### [WORK ITEM]
Count the lines below that include the word "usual" and write that number alone.

### [INFORMATION PROVIDED]
-------

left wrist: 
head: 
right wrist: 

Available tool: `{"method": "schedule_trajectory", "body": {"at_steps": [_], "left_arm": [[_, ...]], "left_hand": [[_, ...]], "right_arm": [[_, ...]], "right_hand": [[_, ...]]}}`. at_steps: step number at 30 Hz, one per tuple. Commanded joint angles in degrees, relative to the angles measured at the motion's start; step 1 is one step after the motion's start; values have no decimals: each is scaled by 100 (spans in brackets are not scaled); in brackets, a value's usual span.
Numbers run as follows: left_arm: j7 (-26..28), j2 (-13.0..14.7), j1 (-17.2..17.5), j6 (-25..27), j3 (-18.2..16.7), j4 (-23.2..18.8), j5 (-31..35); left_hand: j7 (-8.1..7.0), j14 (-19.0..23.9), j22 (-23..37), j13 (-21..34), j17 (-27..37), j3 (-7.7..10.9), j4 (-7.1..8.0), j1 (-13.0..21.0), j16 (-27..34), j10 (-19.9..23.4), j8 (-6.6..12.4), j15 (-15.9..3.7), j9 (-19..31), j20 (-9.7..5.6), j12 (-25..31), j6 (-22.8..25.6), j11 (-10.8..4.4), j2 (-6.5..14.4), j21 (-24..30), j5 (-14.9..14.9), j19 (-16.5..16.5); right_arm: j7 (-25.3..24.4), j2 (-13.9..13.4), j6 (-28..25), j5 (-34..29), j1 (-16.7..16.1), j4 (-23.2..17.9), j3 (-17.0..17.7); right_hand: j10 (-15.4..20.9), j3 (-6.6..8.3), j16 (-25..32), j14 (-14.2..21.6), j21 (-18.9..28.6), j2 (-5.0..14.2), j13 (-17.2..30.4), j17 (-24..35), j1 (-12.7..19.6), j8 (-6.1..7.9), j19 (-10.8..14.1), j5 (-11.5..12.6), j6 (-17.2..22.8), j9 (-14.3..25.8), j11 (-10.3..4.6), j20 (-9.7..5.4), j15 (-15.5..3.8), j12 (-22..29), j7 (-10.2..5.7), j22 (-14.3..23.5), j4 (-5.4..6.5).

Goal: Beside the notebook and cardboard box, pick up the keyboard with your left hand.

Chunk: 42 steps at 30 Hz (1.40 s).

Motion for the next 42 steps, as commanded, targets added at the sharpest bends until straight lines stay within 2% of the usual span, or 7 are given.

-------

### [RESULT FOR THIS EXERCISE]
2